Return the whole listing, line for line, without the pictures in it.

----------

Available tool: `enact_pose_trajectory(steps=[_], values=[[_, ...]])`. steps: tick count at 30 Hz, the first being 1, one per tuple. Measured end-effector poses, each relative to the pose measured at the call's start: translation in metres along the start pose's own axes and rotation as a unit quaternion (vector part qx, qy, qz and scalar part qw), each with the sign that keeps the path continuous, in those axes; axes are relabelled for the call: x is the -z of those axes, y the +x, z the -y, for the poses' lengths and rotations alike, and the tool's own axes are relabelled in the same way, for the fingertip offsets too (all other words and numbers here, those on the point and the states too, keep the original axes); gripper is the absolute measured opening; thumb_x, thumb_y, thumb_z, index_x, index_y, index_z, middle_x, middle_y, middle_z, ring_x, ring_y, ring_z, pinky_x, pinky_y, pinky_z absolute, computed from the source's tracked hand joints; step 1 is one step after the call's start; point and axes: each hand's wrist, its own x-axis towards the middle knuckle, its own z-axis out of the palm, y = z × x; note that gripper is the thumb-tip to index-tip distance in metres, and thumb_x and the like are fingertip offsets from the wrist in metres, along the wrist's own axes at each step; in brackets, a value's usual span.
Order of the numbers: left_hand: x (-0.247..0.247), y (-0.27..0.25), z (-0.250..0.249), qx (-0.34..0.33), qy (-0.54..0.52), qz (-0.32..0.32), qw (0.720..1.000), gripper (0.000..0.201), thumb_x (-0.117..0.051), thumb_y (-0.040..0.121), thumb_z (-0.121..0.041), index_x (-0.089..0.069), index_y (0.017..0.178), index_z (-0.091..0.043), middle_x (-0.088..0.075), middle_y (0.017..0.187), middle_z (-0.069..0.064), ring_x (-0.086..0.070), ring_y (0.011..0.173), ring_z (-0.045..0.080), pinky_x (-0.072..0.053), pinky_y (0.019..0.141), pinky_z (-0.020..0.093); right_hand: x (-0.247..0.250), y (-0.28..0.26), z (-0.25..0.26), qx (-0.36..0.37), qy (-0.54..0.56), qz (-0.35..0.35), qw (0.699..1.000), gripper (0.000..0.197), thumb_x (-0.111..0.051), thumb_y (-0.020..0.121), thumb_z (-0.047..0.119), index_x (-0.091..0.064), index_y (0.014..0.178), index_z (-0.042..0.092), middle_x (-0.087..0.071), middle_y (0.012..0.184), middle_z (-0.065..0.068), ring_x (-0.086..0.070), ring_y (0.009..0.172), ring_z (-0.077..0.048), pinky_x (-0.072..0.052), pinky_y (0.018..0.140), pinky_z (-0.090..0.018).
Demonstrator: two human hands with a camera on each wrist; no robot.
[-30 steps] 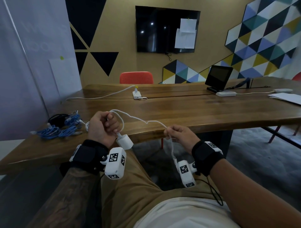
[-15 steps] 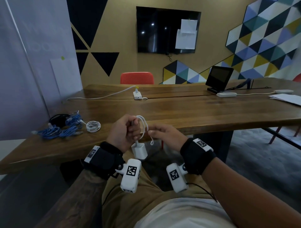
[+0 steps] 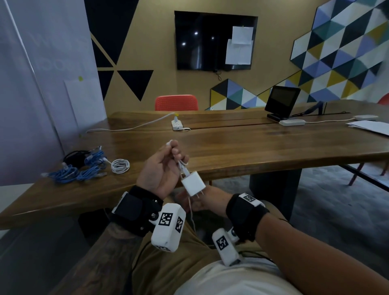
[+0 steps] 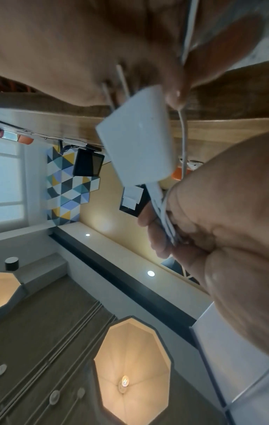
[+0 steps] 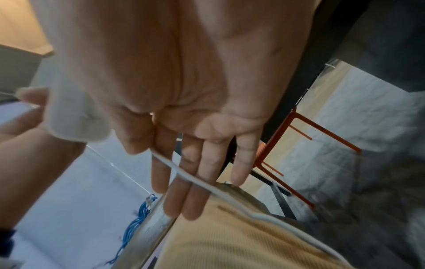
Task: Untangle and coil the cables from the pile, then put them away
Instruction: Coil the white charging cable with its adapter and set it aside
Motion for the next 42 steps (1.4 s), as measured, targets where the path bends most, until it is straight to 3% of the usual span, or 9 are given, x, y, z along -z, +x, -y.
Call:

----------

* [Your solution]
Available tool: `enact_pose_trajectory(steps=[_], values=[[_, ...]])`. steps: tick count at 30 Hz, the first being 1, one per tuple. Measured end-effector poses, each relative to the pose measured at the call's start: translation in metres along the start pose's own axes and rotation as a unit quaternion (vector part qx, qy, qz and scalar part qw), each with the sign that keeps the path continuous, in those axes; axes are relabelled for the call: x is the -z of those axes, y the +x, z the -y, for the poses' lengths and rotations alike, and the tool's own axes are relabelled in the same way, for the fingertip offsets too (all other words and numbers here, those on the point and the states too, keep the original axes); gripper is the absolute measured opening; thumb_x, thumb_y, thumb_z, index_x, index_y, index_z, middle_x, middle_y, middle_z, ring_x, ring_y, ring_z, pinky_x, pinky_y, pinky_z absolute, computed from the source's tracked hand joints; step 1 is one step after the call's start; point and axes: each hand's wrist, its own x-axis towards the middle knuckle, its own z-axis out of the palm, y = z × x; note that gripper is the thumb-tip to index-tip distance in metres, and thumb_x and the like are fingertip offsets from the wrist in metres, along the wrist's own axes at each step; in brackets, a value's usual span.
Order of the numbers: left_hand: x (-0.247..0.247), y (-0.27..0.25), z (-0.250..0.249), qx (-0.34..0.33), qy (-0.54..0.52), qz (-0.32..0.32), qw (0.720..1.000), gripper (0.000..0.201), thumb_x (-0.117..0.051), thumb_y (-0.040..0.121), thumb_z (-0.121..0.041), index_x (-0.089..0.069), index_y (0.017..0.178), index_z (-0.091..0.043), middle_x (-0.088..0.075), middle_y (0.017..0.187), middle_z (-0.069..0.064), ring_x (-0.086..0.070), ring_y (0.011..0.173), ring_z (-0.045..0.080), pinky_x (-0.072..0.053), pinky_y (0.019..0.141), pinky_z (-0.020..0.093); right_hand: x (-0.247..0.250), y (-0.28..0.26), z (-0.25..0.26), qx (-0.36..0.37), qy (-0.54..0.56), qz (-0.35..0.35), qw (0.699..1.000), gripper (0.000..0.197), thumb_x (-0.111..0.051), thumb_y (-0.020..0.121), thumb_z (-0.047..0.119), index_x (-0.091..0.064), index_y (0.014..0.178), index_z (-0.042..0.092), middle_x (-0.087..0.071), middle_y (0.012..0.184), middle_z (-0.065..0.068), ring_x (-0.086..0.070), ring_y (0.009..0.172), ring_z (-0.077..0.048), pinky_x (-0.072..0.052), pinky_y (0.018..0.140), pinky_z (-0.090..0.018).
Demonstrator: two human hands with a camera on each wrist; no robot.
[-30 steps] 
[-15 steps] 
[+0 steps] 
[+0 steps] 
[+0 steps] 
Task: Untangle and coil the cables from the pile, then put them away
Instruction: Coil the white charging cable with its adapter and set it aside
Motion for the next 42 steps (1.4 s), as measured, targets where the path bends most, until it is straight to 3% of the usual span, or 9 are given, x, y, z along -z, +x, -y.
Call:

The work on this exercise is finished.